Viktor Kerkez
Viktor Kerkez

Reputation: 46566

S3 Python - Multipart upload to s3 with presigned part urls

I'm unsuccessfully trying to do a multipart upload with pre-signed part URLs.

This is the procedure I follow (1-3 is on the server-side, 4 is on the client-side):

  1. Instantiate boto client.
import boto3
from botocore.client import Config

s3 = boto3.client(
    "s3",
    region_name=aws.default_region,
    aws_access_key_id=aws.access_key_id,
    aws_secret_access_key=aws.secret_access_key,
    config=Config(signature_version="s3v4")
)
  1. Initiate multipart upload.
upload = s3.create_multipart_upload(
    Bucket=AWS_S3_BUCKET,
    Key=key,
    Expires=datetime.now() + timedelta(days=2),
)
upload_id = upload["UploadId"]
  1. Create a pre-signed URL for the part upload.
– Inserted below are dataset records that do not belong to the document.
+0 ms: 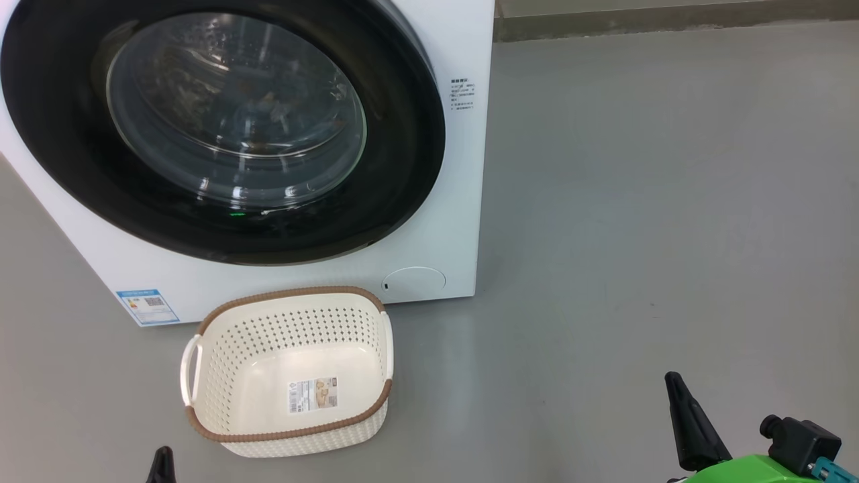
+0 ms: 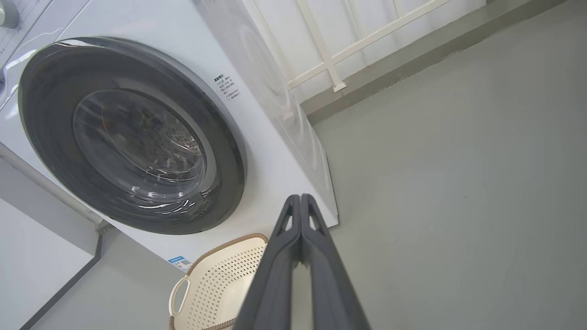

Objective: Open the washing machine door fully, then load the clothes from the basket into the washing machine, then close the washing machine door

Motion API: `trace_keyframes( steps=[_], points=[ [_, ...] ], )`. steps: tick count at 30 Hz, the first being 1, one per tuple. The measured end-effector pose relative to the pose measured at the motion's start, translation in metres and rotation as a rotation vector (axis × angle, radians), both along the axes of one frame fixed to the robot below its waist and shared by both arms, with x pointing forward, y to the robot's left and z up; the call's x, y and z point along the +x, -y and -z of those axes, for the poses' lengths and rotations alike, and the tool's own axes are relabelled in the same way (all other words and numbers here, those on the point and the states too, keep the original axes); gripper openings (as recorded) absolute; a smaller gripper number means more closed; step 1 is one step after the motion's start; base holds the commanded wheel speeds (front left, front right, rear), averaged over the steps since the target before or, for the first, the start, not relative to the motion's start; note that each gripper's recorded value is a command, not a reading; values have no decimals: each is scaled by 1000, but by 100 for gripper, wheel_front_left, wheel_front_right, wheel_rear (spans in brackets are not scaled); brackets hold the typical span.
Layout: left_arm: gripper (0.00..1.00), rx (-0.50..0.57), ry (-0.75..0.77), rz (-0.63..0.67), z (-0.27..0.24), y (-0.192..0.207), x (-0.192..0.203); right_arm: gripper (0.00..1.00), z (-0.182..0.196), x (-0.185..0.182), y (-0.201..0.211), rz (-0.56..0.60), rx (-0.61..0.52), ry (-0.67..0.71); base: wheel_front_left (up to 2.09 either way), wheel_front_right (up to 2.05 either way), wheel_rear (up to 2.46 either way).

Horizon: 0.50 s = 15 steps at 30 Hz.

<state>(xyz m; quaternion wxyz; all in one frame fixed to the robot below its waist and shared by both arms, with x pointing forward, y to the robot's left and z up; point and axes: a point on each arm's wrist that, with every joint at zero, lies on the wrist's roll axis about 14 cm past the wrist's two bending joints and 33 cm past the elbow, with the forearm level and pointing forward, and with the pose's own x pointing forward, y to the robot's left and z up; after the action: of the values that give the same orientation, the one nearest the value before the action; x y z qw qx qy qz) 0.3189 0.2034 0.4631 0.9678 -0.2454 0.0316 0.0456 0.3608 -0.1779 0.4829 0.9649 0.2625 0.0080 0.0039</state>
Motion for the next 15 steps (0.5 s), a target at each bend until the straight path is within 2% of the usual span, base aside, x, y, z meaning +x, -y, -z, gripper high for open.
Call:
trace_keyframes(
  steps=[15],
  points=[
    [0, -166, -1, -21, 0, 0, 9, 0, 3, 2, 8, 32, 152, -28, 0, 0, 0]
  ],
)
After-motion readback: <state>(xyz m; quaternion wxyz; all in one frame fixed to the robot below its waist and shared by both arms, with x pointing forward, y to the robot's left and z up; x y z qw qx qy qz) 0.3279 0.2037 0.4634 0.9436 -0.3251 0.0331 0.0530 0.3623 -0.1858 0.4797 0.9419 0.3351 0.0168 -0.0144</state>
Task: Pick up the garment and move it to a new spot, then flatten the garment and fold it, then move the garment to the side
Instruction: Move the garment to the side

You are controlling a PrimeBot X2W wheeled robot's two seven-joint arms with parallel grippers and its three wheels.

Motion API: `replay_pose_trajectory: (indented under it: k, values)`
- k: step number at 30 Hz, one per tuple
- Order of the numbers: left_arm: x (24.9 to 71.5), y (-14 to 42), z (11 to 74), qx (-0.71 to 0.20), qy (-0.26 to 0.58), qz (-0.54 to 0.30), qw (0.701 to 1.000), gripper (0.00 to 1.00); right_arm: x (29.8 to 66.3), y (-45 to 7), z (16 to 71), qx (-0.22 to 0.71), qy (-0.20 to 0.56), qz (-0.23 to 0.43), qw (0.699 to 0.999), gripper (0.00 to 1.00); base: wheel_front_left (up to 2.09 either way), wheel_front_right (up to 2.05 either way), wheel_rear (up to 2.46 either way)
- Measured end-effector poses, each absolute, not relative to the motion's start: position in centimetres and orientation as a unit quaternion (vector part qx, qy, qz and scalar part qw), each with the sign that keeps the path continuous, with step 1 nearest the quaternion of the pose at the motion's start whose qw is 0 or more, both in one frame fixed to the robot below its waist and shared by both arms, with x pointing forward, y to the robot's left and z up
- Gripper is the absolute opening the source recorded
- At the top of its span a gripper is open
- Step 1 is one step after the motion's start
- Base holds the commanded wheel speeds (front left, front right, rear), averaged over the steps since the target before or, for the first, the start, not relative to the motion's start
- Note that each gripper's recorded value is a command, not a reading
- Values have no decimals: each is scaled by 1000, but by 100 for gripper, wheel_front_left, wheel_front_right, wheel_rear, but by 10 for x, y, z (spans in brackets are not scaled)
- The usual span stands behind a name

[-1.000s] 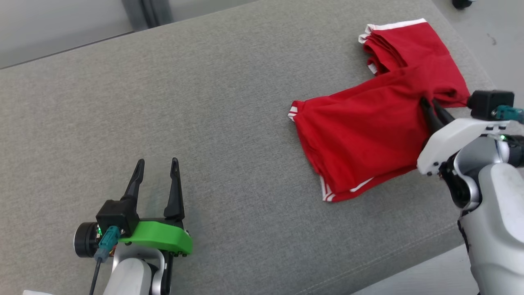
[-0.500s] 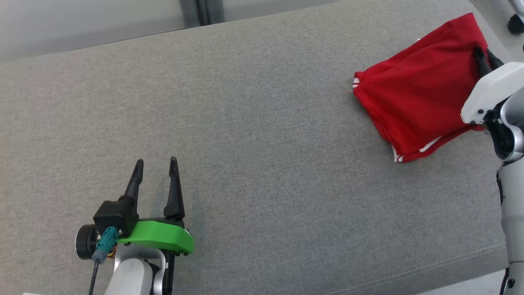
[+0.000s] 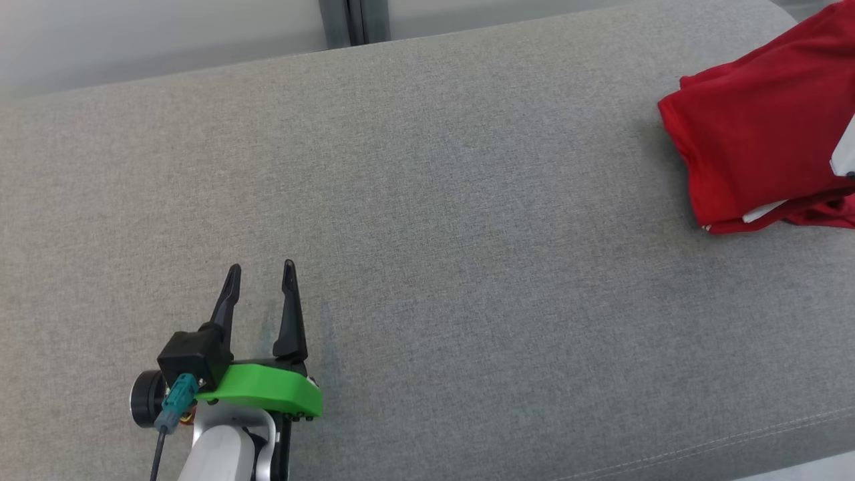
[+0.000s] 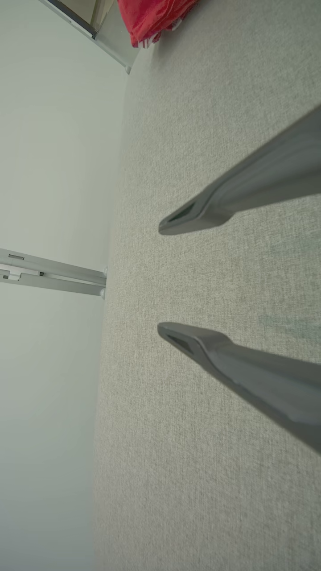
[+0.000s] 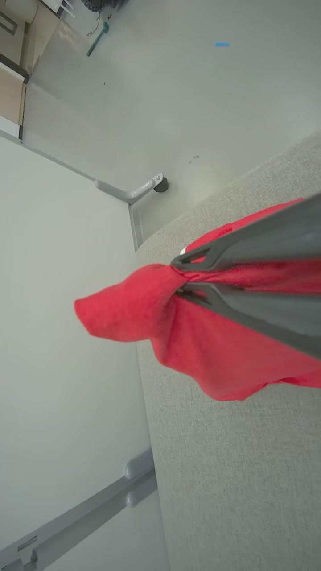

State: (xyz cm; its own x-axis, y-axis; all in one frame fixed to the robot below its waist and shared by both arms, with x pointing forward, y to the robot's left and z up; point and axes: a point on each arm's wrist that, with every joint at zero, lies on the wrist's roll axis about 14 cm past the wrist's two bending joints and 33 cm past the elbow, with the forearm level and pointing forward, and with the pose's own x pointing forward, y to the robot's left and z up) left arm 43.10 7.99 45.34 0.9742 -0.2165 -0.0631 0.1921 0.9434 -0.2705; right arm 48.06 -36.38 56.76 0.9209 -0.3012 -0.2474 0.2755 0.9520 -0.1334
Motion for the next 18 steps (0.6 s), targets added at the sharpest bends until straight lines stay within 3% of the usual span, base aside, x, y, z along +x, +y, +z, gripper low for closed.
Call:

part = generate_part_object_from_client_submited_data(...)

part.presigned_url = s3.generate_presigned_url(
    ClientMethod="upload_part",
    Params={
        "Bucket": AWS_S3_BUCKET,
        "Key": upload_key,
        "UploadId": upload_id,
        "PartNumber": part.no,
        "ContentLength": part.size,
        "ContentMD5": part.md5,
    },
    ExpiresIn=3600,  # 1h
    HttpMethod="PUT",
)

Return the pre-signed URL to the client.

  1. On the client try to upload the part using requests.
part = receive_part_object_from_server(...)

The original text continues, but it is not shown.